A deluge of issues now arise. If the Roxburgh dam experienced an overtopping event, would it survive? If the dam or an abutment breached, who would be liable? Would the dam owners claim that, since the Government built it, they (the taxpayer) should shoulder most of the burden or all of it? What damage would the torrent cause downriver? If the flooding event triggered landslides in the gorges, what further damage and loss of life could occur? What landslide issues exist in the Roxburgh Gorge given the strong history of instability akin to the Cromwell Gorge? Has the fault-line at Coal Creek weakened the dam? Has the historical leakage (1963-65) recurred in the right-facing abutment rock interface?
Time is running out for the Roxburgh dam, and the burden of responsibility rests with the dam owners, Contact Energy, and the dam regulators, the Crown. Decommissioning a large dam is a complex and expensive process that can take decades to complete. The costs involved are significant, and have been estimated at 35-150% in proportion to the cost of dam construction at current values. Typically, there is no provision for these long-term costs when a dam is built. Such provisions would render most large dams uneconomic from the outset.
Forward planning is vital to clearly establish legal liability, dam removal methods, monitoring systems, and a staged timetable to control sediment loading downriver in order to minimise community and abstraction impacts.

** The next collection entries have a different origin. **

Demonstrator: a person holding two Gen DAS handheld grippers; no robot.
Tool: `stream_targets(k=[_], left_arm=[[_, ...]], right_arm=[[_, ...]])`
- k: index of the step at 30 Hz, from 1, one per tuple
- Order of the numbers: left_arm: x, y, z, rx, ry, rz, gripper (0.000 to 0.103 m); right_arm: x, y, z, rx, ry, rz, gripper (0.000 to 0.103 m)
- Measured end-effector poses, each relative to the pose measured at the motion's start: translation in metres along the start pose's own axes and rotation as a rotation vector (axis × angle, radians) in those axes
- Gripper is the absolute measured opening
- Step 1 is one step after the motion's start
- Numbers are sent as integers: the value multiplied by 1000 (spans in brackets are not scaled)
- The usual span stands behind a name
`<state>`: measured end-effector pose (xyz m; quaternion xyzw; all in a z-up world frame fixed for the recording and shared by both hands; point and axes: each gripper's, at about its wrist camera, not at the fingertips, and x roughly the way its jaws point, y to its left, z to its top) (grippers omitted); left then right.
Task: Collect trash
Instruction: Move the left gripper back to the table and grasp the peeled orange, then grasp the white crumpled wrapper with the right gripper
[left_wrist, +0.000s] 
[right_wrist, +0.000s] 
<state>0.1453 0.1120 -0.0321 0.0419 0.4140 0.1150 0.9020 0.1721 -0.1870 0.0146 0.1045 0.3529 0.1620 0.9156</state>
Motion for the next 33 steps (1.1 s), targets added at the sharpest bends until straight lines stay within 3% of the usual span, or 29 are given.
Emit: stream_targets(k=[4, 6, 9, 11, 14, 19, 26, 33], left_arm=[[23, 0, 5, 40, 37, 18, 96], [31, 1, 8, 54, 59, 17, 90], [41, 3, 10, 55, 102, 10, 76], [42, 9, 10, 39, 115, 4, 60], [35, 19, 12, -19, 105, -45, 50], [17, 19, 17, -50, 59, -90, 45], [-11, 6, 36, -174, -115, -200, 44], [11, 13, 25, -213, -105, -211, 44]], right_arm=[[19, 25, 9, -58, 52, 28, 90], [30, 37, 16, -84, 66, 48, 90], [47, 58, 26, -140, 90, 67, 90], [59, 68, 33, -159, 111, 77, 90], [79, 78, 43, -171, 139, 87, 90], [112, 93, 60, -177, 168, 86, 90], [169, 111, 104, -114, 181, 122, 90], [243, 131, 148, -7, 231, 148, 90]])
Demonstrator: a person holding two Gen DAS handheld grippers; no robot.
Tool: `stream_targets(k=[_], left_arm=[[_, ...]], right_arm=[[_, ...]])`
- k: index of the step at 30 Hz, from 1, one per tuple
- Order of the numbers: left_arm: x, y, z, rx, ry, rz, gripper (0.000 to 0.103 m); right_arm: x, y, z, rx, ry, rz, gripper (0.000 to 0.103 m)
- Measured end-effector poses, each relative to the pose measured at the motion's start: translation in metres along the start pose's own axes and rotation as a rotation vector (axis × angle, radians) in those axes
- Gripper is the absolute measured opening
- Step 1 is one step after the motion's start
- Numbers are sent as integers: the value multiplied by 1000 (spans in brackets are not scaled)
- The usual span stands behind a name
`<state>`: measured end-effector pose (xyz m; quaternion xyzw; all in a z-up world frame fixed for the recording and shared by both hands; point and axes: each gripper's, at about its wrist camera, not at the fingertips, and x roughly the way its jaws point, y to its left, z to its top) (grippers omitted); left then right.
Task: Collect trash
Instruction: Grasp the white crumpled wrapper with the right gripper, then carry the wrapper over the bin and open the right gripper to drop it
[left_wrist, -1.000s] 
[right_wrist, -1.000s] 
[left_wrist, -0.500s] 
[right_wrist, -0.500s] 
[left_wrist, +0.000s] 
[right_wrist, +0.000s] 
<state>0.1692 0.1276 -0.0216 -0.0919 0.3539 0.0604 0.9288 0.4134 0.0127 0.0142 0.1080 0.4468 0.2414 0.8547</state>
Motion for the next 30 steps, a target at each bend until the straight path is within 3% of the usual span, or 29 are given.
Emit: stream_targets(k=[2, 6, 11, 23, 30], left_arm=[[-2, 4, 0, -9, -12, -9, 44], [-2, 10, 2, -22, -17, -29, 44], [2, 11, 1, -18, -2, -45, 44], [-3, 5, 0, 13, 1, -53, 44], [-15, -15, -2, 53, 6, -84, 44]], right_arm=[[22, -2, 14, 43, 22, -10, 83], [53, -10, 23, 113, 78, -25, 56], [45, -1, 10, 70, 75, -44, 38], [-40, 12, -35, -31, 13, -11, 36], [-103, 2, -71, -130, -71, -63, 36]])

River Restoration Opportunity
It has been said that dam decommissioning spells not only the end of a dam, but the renewal of a river. In this sense, dam decommissioning is a restorative and creative process bringing enormous opportunities to local communities. It will take a decade or more to remove most of the sediment from the Roxburgh Gorge using the natural flow of the river and weathering. The geomorphology of the river will change, immediately upriver, and throughout its downriver course which will no longer be starved of shingle and beach sand. The finer suspended sediment will also reach the coast and begin replenishing beaches as it is carried north by ocean currents. Historically, this contained white quartz particulate, which accounts for the loss of the former white sand beaches remembered by local people.

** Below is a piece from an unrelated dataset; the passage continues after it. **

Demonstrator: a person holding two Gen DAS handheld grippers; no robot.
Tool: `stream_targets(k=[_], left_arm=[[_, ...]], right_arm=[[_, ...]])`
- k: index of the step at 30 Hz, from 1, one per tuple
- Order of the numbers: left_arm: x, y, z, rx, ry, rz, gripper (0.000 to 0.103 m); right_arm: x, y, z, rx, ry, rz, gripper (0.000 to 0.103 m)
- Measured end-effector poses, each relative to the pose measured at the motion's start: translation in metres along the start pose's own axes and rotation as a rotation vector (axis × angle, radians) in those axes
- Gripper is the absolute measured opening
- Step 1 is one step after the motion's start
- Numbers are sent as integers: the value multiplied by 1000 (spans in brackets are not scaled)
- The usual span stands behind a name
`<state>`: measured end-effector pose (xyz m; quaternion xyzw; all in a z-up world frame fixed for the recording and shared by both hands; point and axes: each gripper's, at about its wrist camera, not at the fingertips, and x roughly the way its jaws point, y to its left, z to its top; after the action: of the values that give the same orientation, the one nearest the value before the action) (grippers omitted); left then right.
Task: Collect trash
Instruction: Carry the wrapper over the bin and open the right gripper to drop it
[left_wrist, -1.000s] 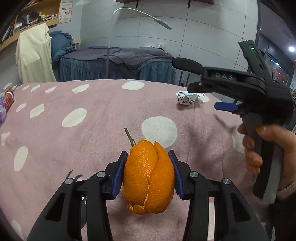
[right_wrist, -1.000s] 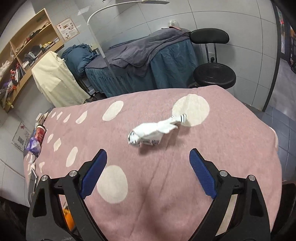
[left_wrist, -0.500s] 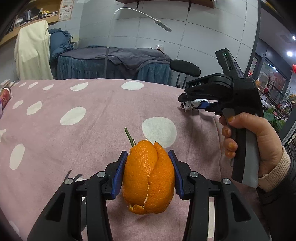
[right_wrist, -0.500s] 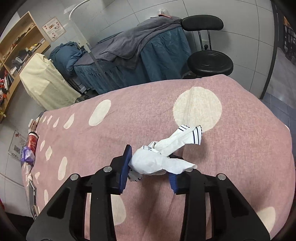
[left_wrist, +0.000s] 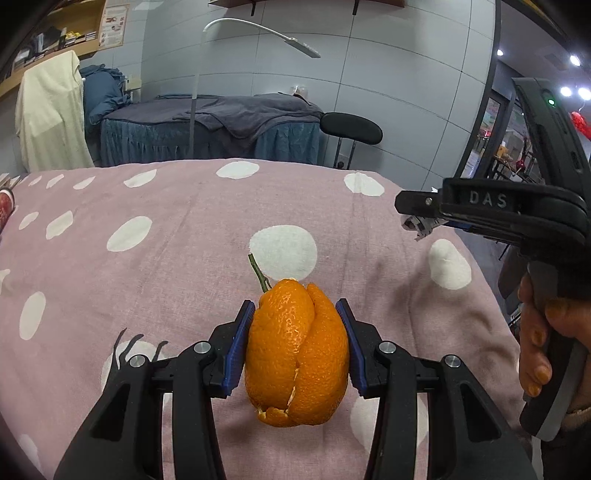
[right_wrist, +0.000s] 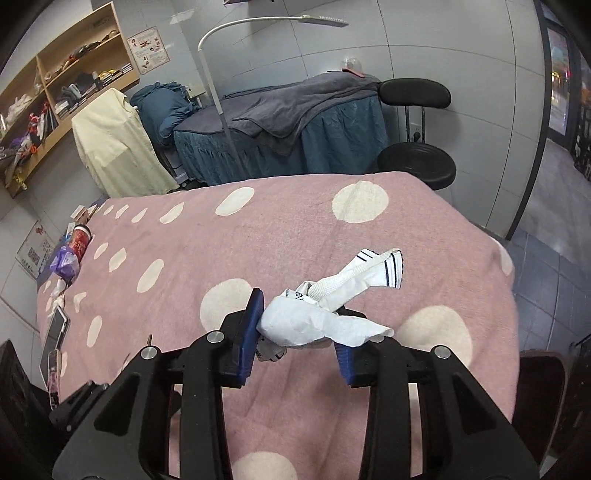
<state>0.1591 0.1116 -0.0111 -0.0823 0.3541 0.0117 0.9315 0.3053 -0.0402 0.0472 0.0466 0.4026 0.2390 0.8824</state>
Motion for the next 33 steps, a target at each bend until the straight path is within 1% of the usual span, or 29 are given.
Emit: stream_targets(k=[3, 6, 10, 13, 17, 20, 24, 30, 33], left_arm=[[-7, -15, -2, 34, 0, -13, 44], [-14, -31, -5, 58, 6, -41, 44], [-23, -56, -10, 94, 14, -84, 44], [-27, -78, -15, 119, 25, -123, 44], [-34, -107, -22, 151, 32, -179, 44], [-37, -126, -26, 169, 39, -210, 44], [-37, -146, -31, 188, 56, -249, 44], [-37, -171, -40, 222, 84, -284, 44], [-34, -182, -43, 232, 102, -302, 44]], right_arm=[[-27, -16, -14, 1, -35, -16, 36], [-54, -34, -29, 16, -68, -43, 36], [-87, -55, -54, 9, -119, -117, 36], [-109, -75, -75, 32, -140, -153, 36], [-133, -106, -105, 80, -159, -227, 36], [-144, -130, -126, 130, -146, -255, 36], [-143, -163, -155, 187, -101, -304, 36], [-122, -211, -193, 284, -19, -367, 36], [-106, -232, -205, 317, 29, -396, 36]])
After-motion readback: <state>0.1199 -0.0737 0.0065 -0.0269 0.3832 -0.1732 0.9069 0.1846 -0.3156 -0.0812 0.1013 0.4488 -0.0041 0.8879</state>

The rediscovery of the Roxburgh Gorge will make national and international news. Gold-mining relics, and the largest rapids in New Zealand, will gradually re-appear, including the Molyneux and Golden Falls, beckoning the white-water fraternity from around the world. Flooded trails along the gorge, cut by gold-miners, will become passable and will be further developed. Alexandra and Roxburgh will reap the benefits of new recreation and tourism opportunities.
A First For New Zealand?
In New Zealand, for consenting purposes, dams are regarded as buildings. As a first step toward decommissioning the Roxburgh dam, a feasibility study is needed to determine the methodologies of dam removal and de-sedimentation – the largest issue. When this is complete, an application will be required under the Resource Management Act to obtain consents to remove the dam and the impounded sediment.
The Roxburgh dam will probably be the first large concrete gravity dam to be decommissioned in New Zealand. The obvious question is, when? In 2007, Contact Energy was granted consents to continue operating its dams on the Clutha River for another 35 years. It seems highly unlikely that the reservoir will remain viable until 2042. The most likely scenario is that another major flood will prompt an investigation into the decommissioning issue, but probably only after further significant damage occurs. A major earthquake could also hasten this process.
Of course, it would be better to prevent the escalation of sedimentation and safety issues before another disastrous flood, or dam failure. Unfortunately, there is nothing forward-looking about the hydropower industry, and the consenting authorities in New Zealand have insufficient expertise and are disinclined to acquire it and act on it.
It’s time to face the fact that decommissioning the Roxburgh dam is inevitable. The costs and impacts will be substantial, so planning should begin sooner rather than later. To delay is to invite greater costs and risks.